- Born: Sydney
- Occupation: Fashion designer
- Known for: Co-founder of Ksubi
- Spouse: Bambi Northwood-Blyth (2014–2017)
- Partner: Pip Edwards (2005–2008)
- Children: 1

= Dan Single =

Australian fashion designer

Dan Single is an Australian fashion designer known for co-founding denim brand Ksubi.

== Early life ==
Single grew up on Sydney's Northern Beaches with one brother. He was a DJ and surfer throughout his youth.

== Career ==
In 1999, Single and his friends Gareth Moody and George Gorrow started the Australian fashion and denim brand Ksubi to make jeans with a good fit. Single met Gorrow in the late 1990s at a skateboard fair in Los Angeles and started the brand with a collection of jeans and T-shirts at Australian Fashion Week in 2000. The brand has evolved from just denim and has become a large part of international street culture releasing collaborations with artists such as Kanye West, Dim Mak and Tiga.

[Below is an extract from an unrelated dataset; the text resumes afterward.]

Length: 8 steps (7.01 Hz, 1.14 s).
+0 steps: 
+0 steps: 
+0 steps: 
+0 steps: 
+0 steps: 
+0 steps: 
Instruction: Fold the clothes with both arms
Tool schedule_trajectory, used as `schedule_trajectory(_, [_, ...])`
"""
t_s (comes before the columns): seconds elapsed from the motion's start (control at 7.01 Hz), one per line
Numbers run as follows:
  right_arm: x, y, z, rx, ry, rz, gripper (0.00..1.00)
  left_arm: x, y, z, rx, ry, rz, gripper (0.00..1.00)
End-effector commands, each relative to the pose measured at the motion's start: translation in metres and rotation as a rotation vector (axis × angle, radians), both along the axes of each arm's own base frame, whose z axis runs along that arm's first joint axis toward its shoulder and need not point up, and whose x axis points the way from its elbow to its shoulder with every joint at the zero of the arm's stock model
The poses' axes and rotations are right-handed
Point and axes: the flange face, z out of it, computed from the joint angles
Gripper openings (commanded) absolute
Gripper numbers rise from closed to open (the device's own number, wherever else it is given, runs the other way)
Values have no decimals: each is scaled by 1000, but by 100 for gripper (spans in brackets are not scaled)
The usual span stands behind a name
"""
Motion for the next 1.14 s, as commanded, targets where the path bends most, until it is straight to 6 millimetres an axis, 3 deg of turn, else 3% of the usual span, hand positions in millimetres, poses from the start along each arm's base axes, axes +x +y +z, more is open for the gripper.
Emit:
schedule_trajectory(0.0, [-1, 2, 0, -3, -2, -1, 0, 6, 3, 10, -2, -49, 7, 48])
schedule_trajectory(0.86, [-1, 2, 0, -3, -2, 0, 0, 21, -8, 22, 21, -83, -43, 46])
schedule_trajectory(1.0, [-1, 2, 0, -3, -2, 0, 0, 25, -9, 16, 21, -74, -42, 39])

Late in 2005, Gorrow and Single split with Ksubi co-founder Gareth Moody. As of December 2005, Single and Gorrow owned stakes of 53 per cent and 36 per cent respectively in the company. They signed a long-term deal with Australian high-street brand Jeanswest for a new, cheaper range of designer jeans called 'Alba Fan Club'.

In 2014 the brand went through a crisis when their stores, both physical and online, were closed after previously going into administration in 2009. The brand bounced back quickly when US-based firm Breakwater Management Group took it on and focused on the brand's online sales. Breakwater then made a distribution agreement with Australian multi-brand retailer General Pants Co in 2014, to sell Ksubi items from its Australian stores.

Single works with the indigenous mentoring organisation, AIME. In 2019, both Single and AIME founder Jack Manning Bancroft were reading the book Let My People Go Surfing by Yvon Chouinard and it inspired them both to come up with the concept of "No New Clothes". A capsule clothing collection, the line used dead-stock fabric from Australian brands including MJ Bale, AS Colour and McTavish, and was reworked by artists, fashion designers and the kids in the AIME program to raise funds for the organisation's work.

In May 2025, Single released a book, The Diary of a Naughtie Kid.

== Personal life ==
In 2006, Single's son was born to ex-partner, P.E. Nation founder, Pip Edwards.

In 2012, Single became engaged to model Bambi Northwood-Blyth. The couple married in January 2014 at the Beach Hotel in Byron Bay and divorced in 2017, one month after Single's fall in Paris.

Single and Northwood-Blyth launched a line of rosé called 'D&B Pour les Amour' in 2014 and a range of silk pyjamas called 'P.Jame'.

In March 2017, Single and then wife Northwood-Blyth were on holiday in Paris when he fell 35 meters feet-first from a balcony at the Grand Hotel Amour. He shattered every bone from his feet to his hips and pelvis and was in a coma for two weeks while he underwent eight operations. Controversially, Single started a GoFundMe page asking the public to contribute $250,000 to his recovery. This request was met by disdain and labelled a "pathetic disgrace" by the media and the public.